Crecer con la billetera en guardia: la juventud mira el dinero con más cautela

Por: José Castillo Carazas

Son las once de la noche, acaba de caer el sueldo y, antes de pensar en una cena o en un viaje, un profesional de 31 años abre cuatro pantallas: la app del banco, la tarjeta de crédito, la billetera digital y el precio del dólar. La escena, repetida en muchas ciudades latinoamericanas, resume una época. Para los jóvenes de entre 25 y 35 años, ordenar las finanzas personales ya no es un gesto de madurez decorativa, sino una necesidad práctica. Crecieron entre inflación, empleos inestables, alquileres caros y cambios bruscos de reglas. Por eso administran el dinero con una mezcla de ambición, cautela y cálculo.

En esa etapa de crecimiento profesional, cuando mejoran los ingresos, pero también aumentan las obligaciones, el ahorro aparece menos como un sacrificio moral que como una herramienta de defensa. Las oportunidades no suelen venir de grandes renuncias, sino de pequeños ajustes: suscripciones olvidadas, intereses evitables, compras impulsivas, entregas a domicilio repetidas y gastos invisibles que se multiplican en el ecosistema digital. La diferencia es que esta generación mide, compara y automatiza. Aparta dinero apenas cobra, vigila las comisiones y procura construir un colchón para emergencias. No es casual: en la región persisten fragilidades de ahorro, baja capacidad para cubrir imprevistos y una fuerte influencia del entorno familiar en la relación con el dinero.

A la hora de invertir, el menú también se ha movido.
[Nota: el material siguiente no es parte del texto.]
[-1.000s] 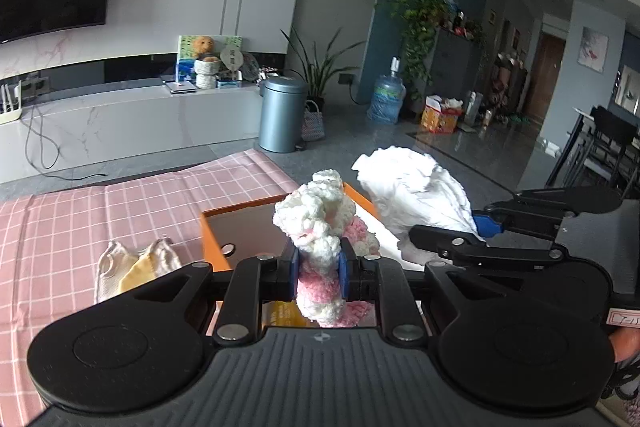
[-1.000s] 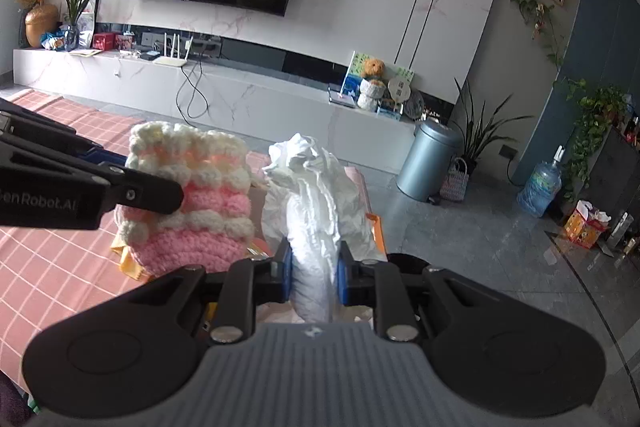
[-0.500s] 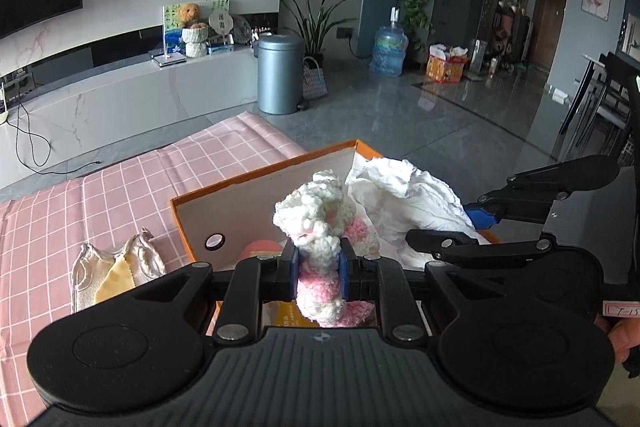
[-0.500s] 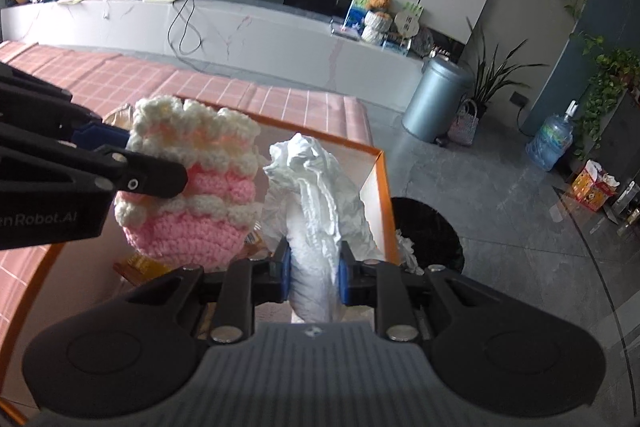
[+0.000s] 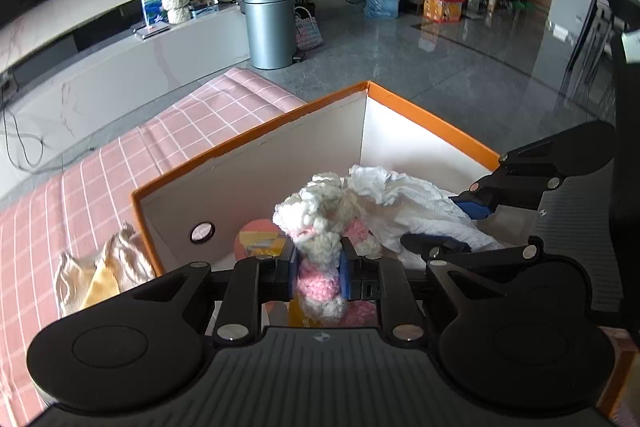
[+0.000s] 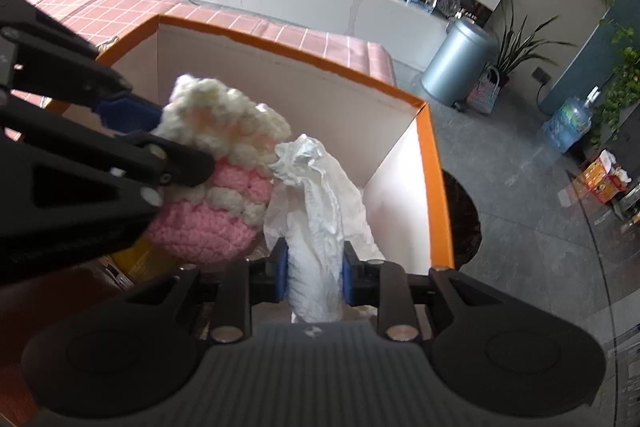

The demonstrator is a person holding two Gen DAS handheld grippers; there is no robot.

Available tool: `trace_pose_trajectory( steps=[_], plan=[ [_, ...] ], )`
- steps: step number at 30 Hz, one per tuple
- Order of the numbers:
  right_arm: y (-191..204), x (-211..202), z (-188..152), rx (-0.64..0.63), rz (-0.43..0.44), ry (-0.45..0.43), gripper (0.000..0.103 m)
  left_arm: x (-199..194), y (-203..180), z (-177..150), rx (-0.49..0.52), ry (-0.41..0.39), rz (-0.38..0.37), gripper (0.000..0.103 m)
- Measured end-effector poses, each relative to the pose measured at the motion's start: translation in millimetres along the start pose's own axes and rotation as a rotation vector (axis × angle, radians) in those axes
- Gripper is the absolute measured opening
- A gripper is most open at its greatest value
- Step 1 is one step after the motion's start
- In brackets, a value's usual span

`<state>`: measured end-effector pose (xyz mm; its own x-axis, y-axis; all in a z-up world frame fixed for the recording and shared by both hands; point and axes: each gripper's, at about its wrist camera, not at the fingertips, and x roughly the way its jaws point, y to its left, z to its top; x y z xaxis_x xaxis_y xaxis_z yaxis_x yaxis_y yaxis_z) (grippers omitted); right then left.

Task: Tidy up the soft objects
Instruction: 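Lower the pouch and tissue into the box and open both tools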

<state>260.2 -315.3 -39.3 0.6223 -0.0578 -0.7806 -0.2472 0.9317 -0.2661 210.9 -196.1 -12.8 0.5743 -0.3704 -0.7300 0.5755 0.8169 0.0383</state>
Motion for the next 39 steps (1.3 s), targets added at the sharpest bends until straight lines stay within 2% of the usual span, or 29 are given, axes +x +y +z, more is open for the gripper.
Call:
trace_pose_trajectory(
  steps=[6, 8, 12, 14, 16, 18, 24, 30, 35, 39],
  plan=[
    [4.4, -2.6, 0.6, -0.039, -0.001, -0.001, 0.038, 5.5, 0.7, 0.8, -0.013, 0.004, -0.009, 0.027],
    [7.3, -7.0, 1.6, -0.051, -0.011, -0.010, 0.044, 1.4, 1.8, -0.1, -0.012, -0.004, -0.009, 0.032],
    [10.1, -20.2, 4.2, -0.081, -0.048, -0.043, 0.066, -11.7, 3.5, -0.9, -0.020, -0.024, 0.023, 0.040],
    [10.9, -28.9, 4.5, -0.094, -0.063, -0.059, 0.070, -22.3, 4.5, -2.1, -0.027, -0.040, 0.045, 0.053],
    [12.3, -38.4, 3.6, -0.106, -0.075, -0.072, 0.074, -33.4, 7.3, -3.6, -0.043, -0.063, 0.043, 0.060],
    [14.3, -47.4, 1.0, -0.119, -0.089, -0.084, 0.080, -44.8, 7.8, -5.2, -0.052, -0.078, 0.043, 0.060],
    [19.9, -73.8, -7.4, -0.160, -0.121, -0.097, 0.086, -82.3, 6.6, -11.8, -0.033, -0.131, 0.055, 0.060],
    [16.7, -102.1, -18.6, -0.131, -0.152, -0.119, 0.089, -112.4, 12.0, -19.4, -0.053, -0.177, 0.048, 0.061],
    [22.0, -131.6, -26.9, -0.051, -0.156, -0.210, 0.089, -135.2, 19.1, -33.5, -0.088, -0.228, 0.064, 0.062],
    [42.3, -147.3, -30.7, 0.038, -0.135, -0.297, 0.089, -150.3, 29.2, -52.3, -0.139, -0.255, 0.063, 0.062]
  ],
)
Muchos jóvenes no empiezan por la bolsa ni por el ladrillo, sino por ellos mismos: cursos, idiomas, herramientas de trabajo, salud mental o un proyecto paralelo. Cuando dan el salto a instrumentos financieros, suelen buscar opciones líquidas, simples y fáciles de seguir desde el móvil. Allí se abre una brecha con generaciones anteriores. Mientras sus padres asociaban progreso con estabilidad y patrimonio fijo, ellos privilegian flexibilidad y capacidad de maniobra. No rechazan la idea de construir riqueza; desconfían, más bien, de quedar atrapados en decisiones rígidas en economías que cambian demasiado rápido.
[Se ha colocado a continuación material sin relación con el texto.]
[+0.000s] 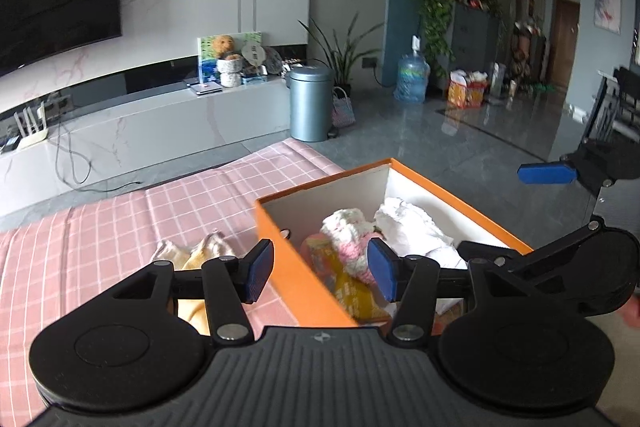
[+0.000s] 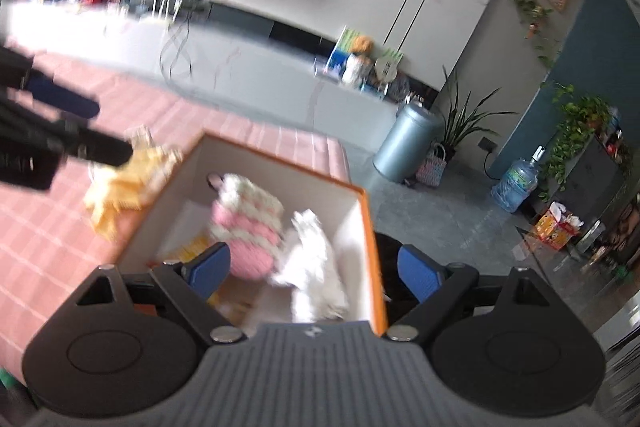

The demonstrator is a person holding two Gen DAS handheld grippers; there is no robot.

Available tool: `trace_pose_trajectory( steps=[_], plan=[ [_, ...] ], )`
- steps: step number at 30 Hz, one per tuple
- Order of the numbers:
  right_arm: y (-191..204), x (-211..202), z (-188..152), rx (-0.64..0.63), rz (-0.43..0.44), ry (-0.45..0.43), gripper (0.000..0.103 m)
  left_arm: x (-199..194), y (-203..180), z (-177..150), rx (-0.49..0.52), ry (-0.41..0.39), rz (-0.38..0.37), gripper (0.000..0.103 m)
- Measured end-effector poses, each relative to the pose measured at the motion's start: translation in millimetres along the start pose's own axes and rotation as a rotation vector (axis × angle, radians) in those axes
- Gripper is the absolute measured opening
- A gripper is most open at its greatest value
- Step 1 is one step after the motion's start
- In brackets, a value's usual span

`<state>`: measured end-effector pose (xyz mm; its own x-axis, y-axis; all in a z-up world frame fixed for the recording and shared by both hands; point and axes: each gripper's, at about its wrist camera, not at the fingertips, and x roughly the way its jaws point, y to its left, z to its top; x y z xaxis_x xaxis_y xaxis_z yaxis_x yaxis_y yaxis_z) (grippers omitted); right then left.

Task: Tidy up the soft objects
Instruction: 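Lower the pouch and tissue into the box and open both tools, then move both tools back toward the cream bib and yellow cloth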

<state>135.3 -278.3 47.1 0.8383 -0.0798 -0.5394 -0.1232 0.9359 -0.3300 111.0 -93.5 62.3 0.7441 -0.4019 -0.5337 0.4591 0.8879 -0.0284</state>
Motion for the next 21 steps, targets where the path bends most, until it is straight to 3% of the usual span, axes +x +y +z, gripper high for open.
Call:
trace_pose_trajectory(
  steps=[6, 11, 14, 17, 21],
  plan=[
    [45.4, -9.6, 5.1, 0.071, 0.082, -0.070, 0.086, -20.1, 28.2, -20.4, -0.073, -0.025, 0.031, 0.062],
    [90.6, -9.1, 5.3, 0.034, 0.131, -0.092, 0.081, -28.2, 48.9, -39.1, -0.098, -0.025, 0.084, 0.058],
    [111.9, -5.6, 5.1, 0.019, 0.164, -0.088, 0.079, -29.6, 60.6, -51.8, -0.121, -0.022, 0.101, 0.052],
    [128.9, 0.9, 5.7, 0.006, 0.195, -0.069, 0.079, -26.3, 72.7, -60.4, -0.149, -0.012, 0.105, 0.051],
    [145.4, 15.4, 7.5, 0.014, 0.232, -0.025, 0.071, -23.0, 88.9, -72.9, -0.197, -0.001, 0.089, 0.051]
  ],
)
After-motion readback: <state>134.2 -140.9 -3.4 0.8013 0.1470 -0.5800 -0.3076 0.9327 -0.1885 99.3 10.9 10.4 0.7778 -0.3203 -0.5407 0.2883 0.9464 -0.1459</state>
También cambió el filtro ético. Para una parte creciente de esta generación, el destino del dinero importa casi tanto como su rendimiento. Las inversiones vinculadas con sostenibilidad, transición energética o impacto social despiertan interés porque conectan con valores, identidad y reputación pública. Pero no se trata de entusiasmo ingenuo. Los jóvenes quieren coherencia, datos y transparencia; saben que el discurso verde puede convertirse en marketing vacío. Esa mezcla de convicción y sospecha define buena parte de su época: apoyar causas, sí, pero sin renunciar a exigir resultados y trazabilidad. En ese punto, la conciencia social dejó de ser un adorno narrativo y pasó a convertirse en criterio de inversión.

De ahí surge la gran disyuntiva: casa propia o liquidez. En una región donde alquilar gana peso entre jóvenes y hogares dinámicos, endeudarse durante décadas ya no parece automáticamente sensato. El entorno político refuerza esa cautela: si hay ruido electoral, presión inflacionaria o reglas inciertas, se aplazan decisiones grandes. No es menos ambición; es otra idea de seguridad para vivir mejor hoy.

(*) Contador público colegiado y máster en Banca y Finanzas.